Em todos os aspectos, descobri nela excelentes atributos. É inteligente, ordeira e demonstra prudência em tudo o que faz; ao analisar um caso ou serviço, preocupa-se com as consequências das ações tomadas; se algo não lhe parece certo ou deixa margem para soluções melhores, ela não hesita em fazer perguntas e reunir as informações necessárias a fim de encontrar uma nova alternativa; sua principal preocupação é a conciliação, e ela abomina o confronto. É também muito doce em seus tratos, e uma boa ouvinte. Às vezes, é um tanto obstinada, e ainda há coisas que insiste em guardar para si, mas sei que não age assim para testar minha paciência. É apenas quem ela é.

De minha parte, estava muito contente por ela, e ainda havia muito que desejava fazer por seu bem-estar.

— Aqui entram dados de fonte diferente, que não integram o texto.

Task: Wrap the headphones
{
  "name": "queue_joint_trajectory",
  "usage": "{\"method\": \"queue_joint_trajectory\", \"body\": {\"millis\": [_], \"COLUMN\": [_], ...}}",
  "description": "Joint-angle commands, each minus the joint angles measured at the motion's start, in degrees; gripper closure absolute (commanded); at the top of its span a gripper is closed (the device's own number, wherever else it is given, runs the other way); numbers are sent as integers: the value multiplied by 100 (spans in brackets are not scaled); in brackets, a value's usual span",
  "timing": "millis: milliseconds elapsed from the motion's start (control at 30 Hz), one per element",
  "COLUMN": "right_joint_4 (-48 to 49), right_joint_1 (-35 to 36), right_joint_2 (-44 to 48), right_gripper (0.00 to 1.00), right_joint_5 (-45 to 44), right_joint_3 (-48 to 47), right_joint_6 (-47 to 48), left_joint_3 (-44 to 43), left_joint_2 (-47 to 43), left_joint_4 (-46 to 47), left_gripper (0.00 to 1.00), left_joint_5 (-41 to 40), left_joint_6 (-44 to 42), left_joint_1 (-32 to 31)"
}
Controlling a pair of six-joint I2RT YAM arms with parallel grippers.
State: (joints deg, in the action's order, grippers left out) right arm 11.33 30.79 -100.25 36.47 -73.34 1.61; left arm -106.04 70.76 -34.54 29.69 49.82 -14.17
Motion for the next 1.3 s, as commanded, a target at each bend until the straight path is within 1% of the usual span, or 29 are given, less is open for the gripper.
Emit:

Mas algo – uma sensação estranha, que não quero chamar de desconfiança – tem me deixado inquieto, e mesmo incomodado, de alguns dias para cá.

Acontece que, apesar de ter insistido em atribuir a ansiedade dela em nossa primeira noite ao caráter inédito do que faríamos em sua vida, jamais me convenci disso por inteiro, e as respostas dúbias que ela me deu quando lhe perguntei sobre isso apenas aumentaram a estranheza da coisa. Além da normal apreensão que deve acompanhar essas ocasiões na vida de uma moça, ela parecia sentir um tipo estranho de medo e, quando nos separamos, tive a impressão de que ela havia ficado de algum modo aliviada por as coisas terem acabado bem. Mas o que ela poderia esperar que desse tão errado?

Quando me lembro disso, é também inevitável que meu pensamento retorne ao incidente na ponte, tanto tempo atrás. Lembro-me de sempre ter visto a reação dela como explicável e até esperada, visto que Cassius era um homem extremamente desagradável e foi o único responsável pelo que veio a lhe acontecer. Hoje, contudo, penso que deve existir aí mais do que era possível ver na época, e mais do que ela estava disposta a dizer. Millie não parecia apenas indignada com os atos de Cassius em si e com a ignorância de seus colegas: ela estava furiosa e assustada, e agiu não apenas como se quisesse defender sua integridade, mas também a própria vida.

Seu pavor foi confirmado por ela própria tempos depois, na noite em que Cassius figurou em seu pesadelo. Ela foi enfática quanto a sentir culpa pelo que houve, o que é no mínimo curioso, pois jamais revelei a ela o que de fato aconteceu ao Tenente depois que o expulsei da ponte, e lembro de dizer-lhe que estava grato pelo modo como a situação se resolveu. Aquela havia sido a primeira conversa intimista que tivemos antes que ela passasse a viver comigo, e muito poderia ter sido descoberto ali, mas não achei apropriado pressioná-la quando ela não estava em condições de se aprofundar em um assunto tão deprimente.

Nunca mais falamos sobre isso, mas a ideia de que ela não tivesse me contado tudo não me abandonou nem naquele dia, nem depois.